Youji 確かに問題は前進したと思います。ですが、名ばかりの共同親権法案になる可能性は非常に高いです。
要綱案で注目すべき点は、親権、監護者の定めで裁判官が関与する際、相変わらず裁判官の裁量に任せる部分が大きい文章が入っていることです。
例えば「子の利益」や「DVの恐れ」という言葉。「利益」や「恐れ」の具体的な定義、そのエビデンス、基準が全くなく、今と同じ裁判官の裁量に任せる法案です。
現在の単独親権制度、刑法でも裁判官の裁量次第で親子断絶や子どもの連れ去りは禁じることができるのに、横行しているのは裁判官の自由裁量に任せたためです。

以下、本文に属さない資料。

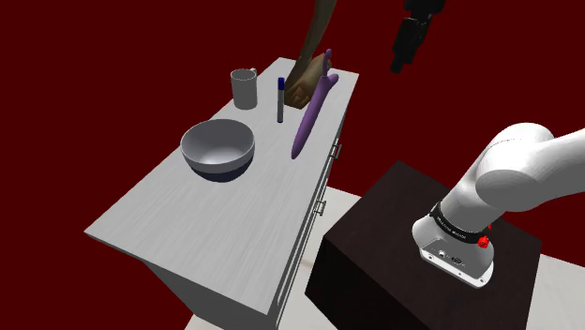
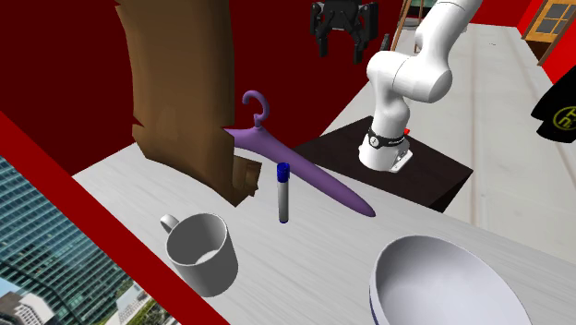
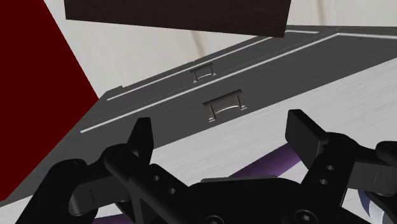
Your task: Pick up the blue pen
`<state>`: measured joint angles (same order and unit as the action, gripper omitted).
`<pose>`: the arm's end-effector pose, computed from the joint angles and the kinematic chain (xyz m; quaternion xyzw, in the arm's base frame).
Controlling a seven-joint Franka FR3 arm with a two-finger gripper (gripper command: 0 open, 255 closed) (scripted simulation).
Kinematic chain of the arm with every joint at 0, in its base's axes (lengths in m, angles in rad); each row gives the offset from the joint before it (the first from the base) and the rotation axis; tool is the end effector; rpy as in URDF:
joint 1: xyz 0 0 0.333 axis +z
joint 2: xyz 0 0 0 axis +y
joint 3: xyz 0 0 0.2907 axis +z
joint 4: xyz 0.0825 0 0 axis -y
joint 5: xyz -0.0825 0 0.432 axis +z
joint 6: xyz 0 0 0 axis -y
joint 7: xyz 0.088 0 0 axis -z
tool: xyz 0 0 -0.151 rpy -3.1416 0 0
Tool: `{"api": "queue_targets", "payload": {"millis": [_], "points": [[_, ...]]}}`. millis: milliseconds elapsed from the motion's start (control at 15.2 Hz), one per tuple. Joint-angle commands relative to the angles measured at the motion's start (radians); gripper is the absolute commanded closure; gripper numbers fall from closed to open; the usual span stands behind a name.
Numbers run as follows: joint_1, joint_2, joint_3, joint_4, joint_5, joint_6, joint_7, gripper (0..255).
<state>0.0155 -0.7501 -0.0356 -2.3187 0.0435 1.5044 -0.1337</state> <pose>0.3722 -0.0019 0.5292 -0.9969 -0.0626 0.0297 0.0361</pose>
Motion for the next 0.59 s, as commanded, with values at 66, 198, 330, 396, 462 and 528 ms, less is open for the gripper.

私が常に訴えている共同親権法改正は、法改正すれば親子が会えるとか、子ども連れ去りがなくなるとかではなく、裁判官の勝手な自由裁量に任せないために、裁判官を合理的法律で縛るための改正なのです。
Masa 識者の間でも「DVや虐待の懸念を十分に除外できる。男女平等や、子どもの権利条約の理念に沿い、現代に見合う画期的な改正内容だ」という声がある一方で、「話し合いが難しい父母にとって、一方の親に拒否権を与える共同親権では子を巡る争いが続くことになり、子のためにならない」といった意見があります。
Youji 親子断絶問題の解決まで、これからが本当の正念場だと考えています。